This week is European Green Week, and U.K. marketers and communications professionals have been doing their bit to meet the environmental challenge.
The country's two top marketer organizations -- the Incorporated Society of British Advertisers and the Marketing Society -- have both been working on initiatives to develop a common language for the marketing of green credentials to consumers.
"We have really thrown down the gauntlet on climate change to tackle the thorny issues of how we can best get out the message about companies' genuine green achievements without over-claiming," said Ian Twinn, the ISBA public affairs director who heads the organization's sustainability working group.
The Marketing Society is looking to focus on the most effective way to communicate green credentials. The idea is to find two or three simple marketing terms that can be standardized in an attempt to establish guidelines before the government finalizes its own rulings.
Meanwhile, Coca-Cola Co. has unveiled what it claims is the world's biggest recycled artwork: a 50-meter installation made entirely out of recycled aluminum cans, arranged to re-create a classic 1949 Coca-Cola poster of a woman in a swimsuit relaxing in the sun.
The artwork, called "Precious Metal," can be seen on the cliffs on the south coast of England.
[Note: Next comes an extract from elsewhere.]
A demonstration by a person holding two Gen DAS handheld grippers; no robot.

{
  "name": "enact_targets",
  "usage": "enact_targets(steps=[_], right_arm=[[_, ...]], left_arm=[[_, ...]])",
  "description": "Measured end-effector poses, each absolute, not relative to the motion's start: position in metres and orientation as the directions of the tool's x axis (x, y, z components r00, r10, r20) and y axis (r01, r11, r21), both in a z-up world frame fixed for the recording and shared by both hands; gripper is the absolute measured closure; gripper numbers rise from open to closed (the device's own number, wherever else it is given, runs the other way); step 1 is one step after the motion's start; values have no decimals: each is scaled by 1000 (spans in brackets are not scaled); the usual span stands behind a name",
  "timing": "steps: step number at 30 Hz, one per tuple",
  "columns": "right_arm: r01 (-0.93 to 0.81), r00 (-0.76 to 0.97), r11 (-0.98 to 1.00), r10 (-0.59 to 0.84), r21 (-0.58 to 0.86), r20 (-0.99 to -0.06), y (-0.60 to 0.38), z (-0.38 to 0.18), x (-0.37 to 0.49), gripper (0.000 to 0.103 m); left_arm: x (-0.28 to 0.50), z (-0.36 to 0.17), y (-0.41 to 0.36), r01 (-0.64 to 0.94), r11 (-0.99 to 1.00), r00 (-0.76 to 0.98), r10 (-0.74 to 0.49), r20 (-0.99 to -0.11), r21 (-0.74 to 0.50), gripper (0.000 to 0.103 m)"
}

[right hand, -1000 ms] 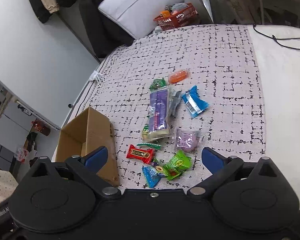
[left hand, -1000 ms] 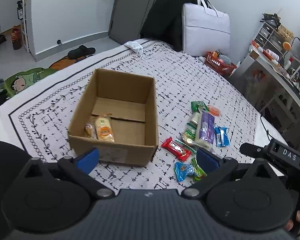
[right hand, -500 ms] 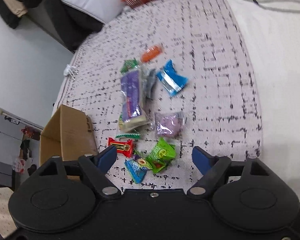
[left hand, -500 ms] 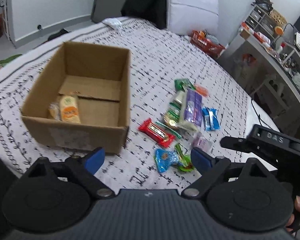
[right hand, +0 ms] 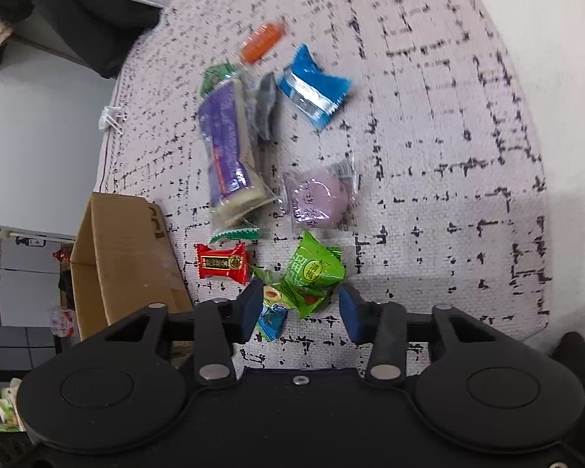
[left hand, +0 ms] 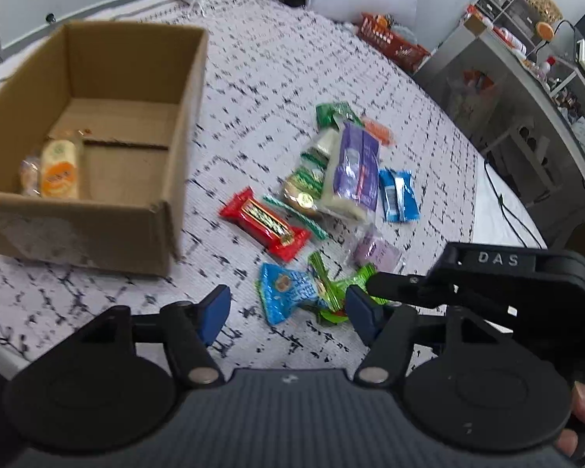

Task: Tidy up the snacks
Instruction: 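Grasp the green packet with the right tool while the left tool grasps the blue packet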

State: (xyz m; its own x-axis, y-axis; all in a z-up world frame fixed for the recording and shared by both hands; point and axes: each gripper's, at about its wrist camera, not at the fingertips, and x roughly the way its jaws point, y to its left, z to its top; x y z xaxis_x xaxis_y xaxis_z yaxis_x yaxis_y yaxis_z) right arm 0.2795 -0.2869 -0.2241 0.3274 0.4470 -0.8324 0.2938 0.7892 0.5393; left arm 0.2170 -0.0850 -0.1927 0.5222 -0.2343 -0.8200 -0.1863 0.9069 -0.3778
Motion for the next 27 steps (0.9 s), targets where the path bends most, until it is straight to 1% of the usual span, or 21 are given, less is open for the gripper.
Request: enact_targets(steps=[3,9,16,18,24,26,27], right_arm=[[310,310,779,459,545,-832,-287,-232,284,66],[307,320,774,464,554,-826,-287,-237,293,70],[306,309,780,461,546,-832,-289,-243,300,68],[294,304,788,459,540,-835,-286,-244,301,62],[285,285,797,460,533,-841,-286,-247,305,62],[283,276,798,464,533,-842,-286,-248,305,62],[280,272,799,465,532,-842,-284,-249,305,62]], left_arm=[[223,-201,-91,-183,909,507,-239,-828,-374,39],[234,-213,-96,-193,913,482,-232,-845,-361,39],[247,-226,-107,-198,923,468,-207,-859,-330,39],[250,-228,-109,-202,927,467,-192,-863,-316,39],[253,-238,-111,-223,927,460,-172,-871,-301,39],[251,-238,-111,-225,926,466,-171,-868,-303,47],[250,-237,-110,-226,923,465,-178,-867,-310,53]])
Coca-Cola is currently installing recycling zones around the U.K. to make it easier for consumers to recycle their cans and bottles.
And Marks & Spencer, the country's biggest clothing retailer, is trumpeting its ethical credentials with a new campaign, "Doing the Right Thing." The national ad push introduces an eight-point "manifesto," setting out the retailer's commitment to the highest ethical credentials. It ends with the line, "Above all, doing the right thing is doing it today, because our planet can't wait until tomorrow."
The RKCR/Y&R ads also remind us, "Helping the planet can't be put on hold when times are tough." Another execution boasts -- next to a picture of a model in a green dress -- "For some retailers, green went out of fashion as quickly as it came in."
Other messages from M&S, which celebrates its 125th anniversary this year, include, "We don't sell poor quality meat. It comes at too high a price" and "Fair-trade cotton. Look good on the outside, feel good on the inside."
Said Steve Sharp, executive director-marketing, Marks & Spencer: " 'Doing the Right Thing' is a no-nonsense, user-friendly expression of why we do what we do. We are already in a leading position when it comes to environmental and ethical issues, which we know customers care about increasingly."
It's not only marketers that are acting on concern for the planet. A former advertising executive has set up The International Exchange, through which communications professionals use their marketing expertise to help important causes in the developing world. Ed Richards, who worked for Leo Burnett Co., spent a month in Brazil developing a campaign to improve the lives of street garbage pickers in the city of Recife by getting people to recycle.
WPP, Leo Burnett, Wieden & Kennedy, DDB, BBDO, JWT, Ogilvy and Mindshare are among TIE's partners. Other projects completed so far include work on an AIDS campaign, the rights of indigenous people and children's rights.